In life you are told over and over “you only have one life to live, you might as well do what makes you happy” and a lot of people are attempting just that. It appears though that making oneself happy and being concerned only about oneself are seen as the same.
It would make sense then why there is so much focus on “you.” The trouble and pitfall it appears is that we actually think we can fill this void of “happiness” as if there were a meter to indicate “total happiness.” I haven’t yet met a person who said to me “I’m full on happy, I can’t possibly have another slice.”
The pursuit of happiness is an endless race; never ending and always evolving. There is no satisfaction. People can be happier for a period of time but the need for happiness is always lurking close by. As soon as we accomplish something that makes us happy (food, sex, tv, sports, sleeping) we soon feel lacking and want the exact thing soon there after.
Knowing then that we will never fill this void of happiness says to me how important it should be when attempting to figure out what it is that actually makes us happy.

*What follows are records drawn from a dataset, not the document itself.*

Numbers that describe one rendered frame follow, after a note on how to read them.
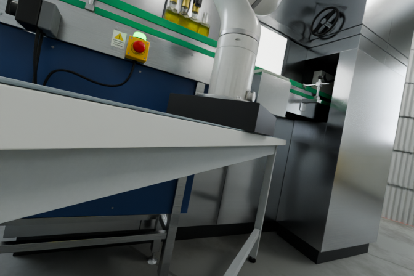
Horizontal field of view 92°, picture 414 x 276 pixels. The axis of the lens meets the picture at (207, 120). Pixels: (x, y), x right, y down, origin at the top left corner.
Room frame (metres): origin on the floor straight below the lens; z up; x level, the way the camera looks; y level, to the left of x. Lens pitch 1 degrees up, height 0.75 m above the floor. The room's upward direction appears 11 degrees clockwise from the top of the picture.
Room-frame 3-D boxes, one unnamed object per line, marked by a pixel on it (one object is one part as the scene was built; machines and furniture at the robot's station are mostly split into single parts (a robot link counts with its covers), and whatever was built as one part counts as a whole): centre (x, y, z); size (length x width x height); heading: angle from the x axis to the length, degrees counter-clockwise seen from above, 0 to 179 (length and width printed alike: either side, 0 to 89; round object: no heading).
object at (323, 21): (1.46, -0.72, 1.66); 0.21 x 0.05 x 0.21; 27
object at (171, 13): (0.94, 0.27, 1.16); 0.06 x 0.06 x 0.21; 26
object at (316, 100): (1.25, -0.63, 1.07); 0.17 x 0.05 x 0.23; 27
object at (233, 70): (0.58, -0.05, 0.90); 0.19 x 0.19 x 0.18
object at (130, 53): (0.71, 0.30, 0.96); 0.07 x 0.07 x 0.07; 27
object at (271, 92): (0.95, -0.19, 0.92); 0.27 x 0.17 x 0.15; 27
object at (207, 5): (1.26, -0.07, 1.32); 0.90 x 0.03 x 0.34; 117

Furthermore how dangerous it can be if we pick things that are destructive to us.
If we can take a minute and admit “I am a selfish person” and really understand that, it will probably help you see what you spend your time doing for the pursuit of happiness.
The more I journey on with life the more I am realizing and becoming disgusted with the time I spend on making myself happy. It’s not that self happiness isn’t important and shouldn’t be pursued, it’s just I see how sad some of the things are that I think make me happy. If we believe that we only have one life to live, it’s sad to know I spend so much time doing rather dull and selfish things with the sparing time I have.
On a brighter note I am finding that the more time I spend with other people; investing, partaking and being of service to, I receive the same sense of happiness that fills my otherwise selfish motives.
I guess what I am trying to say here is that finding, chasing and becoming happy isn’t bad. Not at all. How we try to attempt it is the problem. I think if we took sometime out of our busy, self orientated lives and actually invested in someone else asking the question “what would make them happy” I think we would quickly come to the conclusion that serving others makes you happy as well, if not more happy; with the added bonus that you took one step away from being a narcissistic prick.
What’s so dangerous about this breeded culture of selfish happiness is that there are roles in a persons life where being selfish cannot exist. Roles like husband, wife, mother, father, etc. Obviously you can see the dilemma. If a person spends their entire life making only them self happy and then become a Dad, can you really get mad or be surprised at that person when they apply their selfish ways to their newly appointed selfless position? Its not that they don’t have the capacity to be selfless and serve in that capacity, it’s that all they know is selfishness and that is a hard habit to break.